Fig. 1. User interface to enter medications

Our current design reflects the lessons learned from concentrated sessions working with older adults, with a minimalist design that captures the most important data about medications, and thus makes it more likely that they will be entered by older adults.

Warnings

The warnings, as mentioned earlier, are provided with three different levels of detail. The first level uses just a few words and shows the warning under the name of the medication. See an example in Fig 2. This first level warning is intended to provide a general idea of the reason behind the warning. It is also meant to catch user attention, using easy to understand vocabulary.

Example of first level warning showing under medication

Fig. 2. Example of first level warning showing under medication

Clicking on the first level warning pops up a window showing the second level warning.
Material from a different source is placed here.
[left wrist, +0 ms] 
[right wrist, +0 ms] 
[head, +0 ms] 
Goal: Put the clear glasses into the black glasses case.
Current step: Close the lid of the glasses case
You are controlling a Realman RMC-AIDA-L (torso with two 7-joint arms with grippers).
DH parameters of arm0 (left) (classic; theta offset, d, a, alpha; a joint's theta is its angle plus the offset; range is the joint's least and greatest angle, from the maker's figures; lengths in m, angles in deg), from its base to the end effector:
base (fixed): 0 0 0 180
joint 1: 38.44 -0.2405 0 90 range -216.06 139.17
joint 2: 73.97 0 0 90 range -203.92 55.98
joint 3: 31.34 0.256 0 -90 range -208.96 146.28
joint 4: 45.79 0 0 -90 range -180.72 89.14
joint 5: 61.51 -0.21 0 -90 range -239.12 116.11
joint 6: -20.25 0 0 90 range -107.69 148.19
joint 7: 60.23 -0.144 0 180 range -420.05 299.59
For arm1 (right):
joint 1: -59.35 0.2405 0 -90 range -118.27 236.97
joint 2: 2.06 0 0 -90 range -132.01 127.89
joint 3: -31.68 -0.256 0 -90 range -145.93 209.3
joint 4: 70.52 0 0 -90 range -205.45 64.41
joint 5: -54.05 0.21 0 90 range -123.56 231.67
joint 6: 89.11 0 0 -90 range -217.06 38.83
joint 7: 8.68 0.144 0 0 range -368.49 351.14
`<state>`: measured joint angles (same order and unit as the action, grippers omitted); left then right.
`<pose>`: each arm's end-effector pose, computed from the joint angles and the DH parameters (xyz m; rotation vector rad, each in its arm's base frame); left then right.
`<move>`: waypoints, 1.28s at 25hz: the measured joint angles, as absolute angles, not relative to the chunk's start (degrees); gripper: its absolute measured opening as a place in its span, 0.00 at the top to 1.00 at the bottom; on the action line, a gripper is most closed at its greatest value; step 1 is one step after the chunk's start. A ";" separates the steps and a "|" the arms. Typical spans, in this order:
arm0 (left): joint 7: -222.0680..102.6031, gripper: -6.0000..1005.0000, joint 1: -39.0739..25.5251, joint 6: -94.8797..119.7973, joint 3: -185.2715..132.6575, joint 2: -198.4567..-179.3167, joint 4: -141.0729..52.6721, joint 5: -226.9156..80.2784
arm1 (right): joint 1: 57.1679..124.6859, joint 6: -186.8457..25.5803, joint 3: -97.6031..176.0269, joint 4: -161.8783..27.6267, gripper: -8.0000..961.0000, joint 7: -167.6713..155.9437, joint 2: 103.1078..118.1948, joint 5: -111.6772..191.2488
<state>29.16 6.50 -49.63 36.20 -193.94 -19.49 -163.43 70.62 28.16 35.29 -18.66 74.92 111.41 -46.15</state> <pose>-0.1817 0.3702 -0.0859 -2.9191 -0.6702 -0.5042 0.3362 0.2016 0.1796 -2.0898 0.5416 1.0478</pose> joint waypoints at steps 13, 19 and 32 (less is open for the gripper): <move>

See an example in Fig 3. This second level warning provides more details as to why the warning was triggered, in this case providing basic advice on how to avoid overdosing on acetaminophen.

Second level warning pops up in separate window when first level warning is clicked

Fig. 3. Second level warning pops up in separate window when first level warning is clicked 

Clicking on the "More ways to reduce your risk" button shows additional information on the pop up window. In the additional feedback we have obtained in the three meetings with the other group of older adults, our three-level warning approach has been well received, providing the right level of information at each point. It does not overwhelm users with all details at once, provides useful information at all levels, and enables older adults to obtain further information in case they are interested in learning more.

Use of Video for Expectations and Training

We are also making use of video to describe and present how to use our system. In our focus groups, we noticed that being able to see a very quick demonstration of how to use the system made it significantly easier for older adults to navigate and use our PHR.

Future Work

We have deployed our PHR and are currently conducting a longitudinal trial with hundreds of older adult participants to learn about how they use our PHR and about the impact of using the PHR on their use of medications. We expect this experience will help us better understand the features of PHRs that are most relevant to older adults and how these can translate into health benefits.

Conclusion

Working with a small group of older adults provided valuable insights on the design of a PHR targeted to them that would have been very difficult to obtain otherwise. We have developed a web-based PHR system based on the lessons described above. Our PHR follows a minimalist approach, tracking as little information as possible while enabling meaningful use in order to increase adoption. Our medication warnings emphasize specific recommended actions that patients can take.